Our façade for ING House was inspired by a contradiction. It was our ambition to create a building that was wholly transparent, yet at the same time extremely low in energy consumption. These seemingly irreconcilable demands led us to the solution of the double skin, with a cavity between the two layers and a thermal barrier on the inside. The cavity works like a chimney, drawing hot air away from the building and allowing fresher, cooler air to circulate.
ING Blauwhoed VOF
The uniqueness of ING House, the iconic building that helped to put our office on map, has much to do with the custom façade that we created for it. This transparent double-layered glass skin protects the building from road noise and pollution on one side, and from the heat of the sun on the other. Aesthetically, it is both a bold and clearly defined formal statement, and a nebulous envelope covering the inner building and creating an intriguing sequence of voids for the building’s inhabitants to enjoy.

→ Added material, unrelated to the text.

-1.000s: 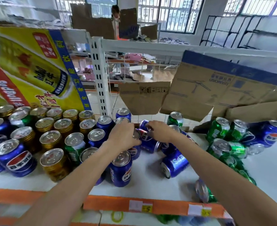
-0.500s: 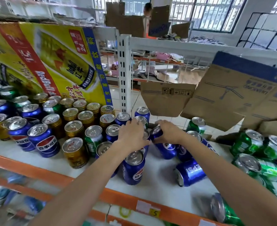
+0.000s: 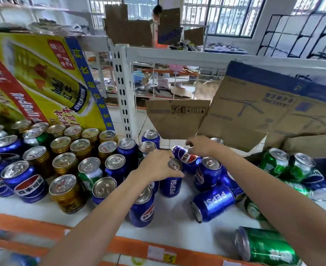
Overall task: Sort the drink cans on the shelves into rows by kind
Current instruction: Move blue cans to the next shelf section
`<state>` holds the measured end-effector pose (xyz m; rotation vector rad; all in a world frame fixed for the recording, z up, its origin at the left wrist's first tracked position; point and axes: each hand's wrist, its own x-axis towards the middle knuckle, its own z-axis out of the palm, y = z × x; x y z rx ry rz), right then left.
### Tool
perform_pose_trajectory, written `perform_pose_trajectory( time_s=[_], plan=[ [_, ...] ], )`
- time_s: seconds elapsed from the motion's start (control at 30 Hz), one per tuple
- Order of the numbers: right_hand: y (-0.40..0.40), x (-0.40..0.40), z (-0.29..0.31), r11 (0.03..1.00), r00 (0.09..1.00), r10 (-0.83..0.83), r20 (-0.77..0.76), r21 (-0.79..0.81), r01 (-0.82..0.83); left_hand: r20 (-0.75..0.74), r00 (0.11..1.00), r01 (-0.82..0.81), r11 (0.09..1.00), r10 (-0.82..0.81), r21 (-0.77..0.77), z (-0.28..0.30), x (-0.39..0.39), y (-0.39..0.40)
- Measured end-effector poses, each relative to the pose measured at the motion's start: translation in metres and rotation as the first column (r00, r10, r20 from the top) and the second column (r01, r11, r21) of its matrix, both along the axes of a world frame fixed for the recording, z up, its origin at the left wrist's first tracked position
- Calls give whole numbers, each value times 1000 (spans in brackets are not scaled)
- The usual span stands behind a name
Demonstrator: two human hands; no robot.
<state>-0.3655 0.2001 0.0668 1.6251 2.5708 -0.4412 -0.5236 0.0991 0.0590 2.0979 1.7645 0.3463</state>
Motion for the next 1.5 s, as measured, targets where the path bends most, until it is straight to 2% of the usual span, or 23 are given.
perform_pose_trajectory(
  time_s=[0.13,0.23,0.33,0.43,0.5,0.67,0.77,0.83,0.87,0.9,0.93,1.0,1.03,1.1,1.17,1.27,1.37,1.43,1.5],
  plan=[
    [7,-19,-25,997,953,24,302,-82,1,35,997,-59,995,62,-84,7,2,5],
    [12,-22,-28,995,925,29,378,-102,10,81,993,-68,987,80,-144,6,-3,8],
    [15,-19,-19,989,965,24,261,-146,14,119,990,-64,987,82,-145,1,-6,6],
    [12,-12,-7,993,1000,0,5,-119,0,149,985,-62,990,81,-129,0,-5,6],
    [7,-12,0,997,995,30,-99,-75,-37,151,985,-59,991,77,-124,1,-4,7],
    [-6,-15,-2,989,986,130,-101,-55,-136,147,986,-57,988,78,-142,1,-3,5],
    [-10,5,12,988,991,105,-86,-106,-114,44,995,-84,985,92,-150,7,3,-2],
    [-12,25,21,990,995,102,11,-95,-100,-167,983,-78,996,71,-33,7,14,-9],
    [-15,34,22,990,993,101,67,-105,-94,-266,962,-43,996,62,74,5,23,-14],
    [-18,42,21,990,988,97,118,-117,-83,-302,952,4,979,58,202,2,33,-20],
    [-23,48,19,990,983,97,155,-116,-79,-271,962,43,949,45,312,0,45,-27],
    [-32,61,8,992,985,100,138,-91,-88,-164,986,95,920,-34,381,-6,72,-41],
    [-38,67,3,993,992,93,79,-84,-86,-139,987,124,933,-81,338,-12,85,-47],
    [-53,82,-5,993,999,47,-26,-109,-49,-181,975,154,980,-130,127,-32,105,-53],
    [-67,98,-12,991,998,14,-55,-133,-22,-219,969,111,993,-116,-37,-53,116,-53],
    [-87,116,-19,994,996,-3,-90,-113,-8,-176,984,15,999,-22,-38,-68,129,-51],
    [-97,127,-19,1000,989,26,-148,-5,-27,-132,991,-16,1000,14,-14,-70,134,-45],
    [-103,134,-18,995,979,92,-183,61,-82,-63,998,-16,1000,16,8,-73,129,-45],
    [-106,143,-18,989,964,117,-239,118,-91,89,994,-67,998,66,0,-80,120,-52]
  ],
)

The double skin allowed us to sculpt an interesting series of intermediate spaces between the glass skin and the inner building. These include gardens and patios for relaxation and social encounters – a healthy addition to the office environment. The façade cavity generally ranges from 60cm at its narrowest to 3.5m wide, broad enough to accommodate the secondary stair route. On the fourth floor, the cavity stretches to 20m wide, creating an expansive space for the jungle garden. On the sixth floor, the cavity opens up on either side of the restaurant to form an open, light-filled, conservatory-like space.
Our façade is intelligent, responding to environmental conditions in order to combat the heat of the sun on the long south-facing façade, and the noise and air pollution from the A10 on the north. The cavity between the two skins draws hot air away and helps to cool the building, aided by glass louvres on the southern side which open automatically. Screens are also lowered automatically on the south when the sun is out. On the north side, the glass skin is sealed to shut out noise and pollution from the road.

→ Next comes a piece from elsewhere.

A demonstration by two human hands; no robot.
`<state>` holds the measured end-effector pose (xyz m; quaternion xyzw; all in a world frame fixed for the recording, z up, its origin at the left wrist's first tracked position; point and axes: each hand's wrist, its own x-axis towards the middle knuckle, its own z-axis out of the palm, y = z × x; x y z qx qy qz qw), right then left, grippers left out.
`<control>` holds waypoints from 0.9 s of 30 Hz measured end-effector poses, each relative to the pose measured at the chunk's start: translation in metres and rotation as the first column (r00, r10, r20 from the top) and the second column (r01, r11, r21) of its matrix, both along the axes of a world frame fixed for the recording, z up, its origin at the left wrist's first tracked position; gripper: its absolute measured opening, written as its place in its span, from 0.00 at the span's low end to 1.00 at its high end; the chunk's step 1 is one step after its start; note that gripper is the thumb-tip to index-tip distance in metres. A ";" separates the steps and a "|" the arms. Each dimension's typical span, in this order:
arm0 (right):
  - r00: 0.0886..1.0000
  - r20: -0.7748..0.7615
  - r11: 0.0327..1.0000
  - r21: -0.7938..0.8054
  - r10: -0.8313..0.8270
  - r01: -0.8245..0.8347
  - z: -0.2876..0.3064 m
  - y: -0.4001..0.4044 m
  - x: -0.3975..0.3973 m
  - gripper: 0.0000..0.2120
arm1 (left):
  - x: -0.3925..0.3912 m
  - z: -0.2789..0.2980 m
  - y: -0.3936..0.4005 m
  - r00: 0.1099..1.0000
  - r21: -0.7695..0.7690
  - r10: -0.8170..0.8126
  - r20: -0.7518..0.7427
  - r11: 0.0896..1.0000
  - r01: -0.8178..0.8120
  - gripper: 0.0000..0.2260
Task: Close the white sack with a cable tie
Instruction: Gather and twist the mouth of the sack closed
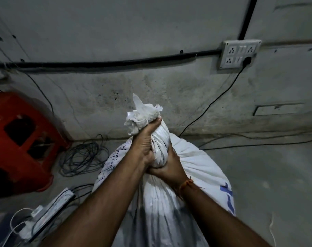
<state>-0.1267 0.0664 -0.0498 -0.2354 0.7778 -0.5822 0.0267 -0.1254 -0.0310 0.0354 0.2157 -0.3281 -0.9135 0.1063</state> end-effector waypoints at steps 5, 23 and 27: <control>0.910 0.212 0.911 -0.137 -0.356 0.388 -0.016 -0.019 0.012 0.22 | 0.010 -0.021 0.002 0.991 -0.177 -0.132 0.001 0.976 0.130 0.11; 0.812 0.579 0.969 -0.235 0.071 0.083 -0.040 -0.025 -0.038 0.22 | 0.031 -0.179 0.008 0.935 -0.931 0.091 0.343 0.163 0.326 0.58; 0.902 0.416 0.991 0.004 0.117 -0.130 -0.035 -0.024 -0.036 0.24 | 0.029 -0.181 0.012 0.953 -0.938 0.144 0.269 0.264 0.225 0.49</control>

The façade was built in modular 10m2 sections and assembled on site. Prior to the installation, we tested it rigorously for wind resistance using an airplane engine. The details, for example the actuators comprising the system that opens the louvres, were also custom made for the project, contributing to the sleek, tailored look. We also developed an ingenious integrated cleaning system for the huge expanses of glass, based on rails.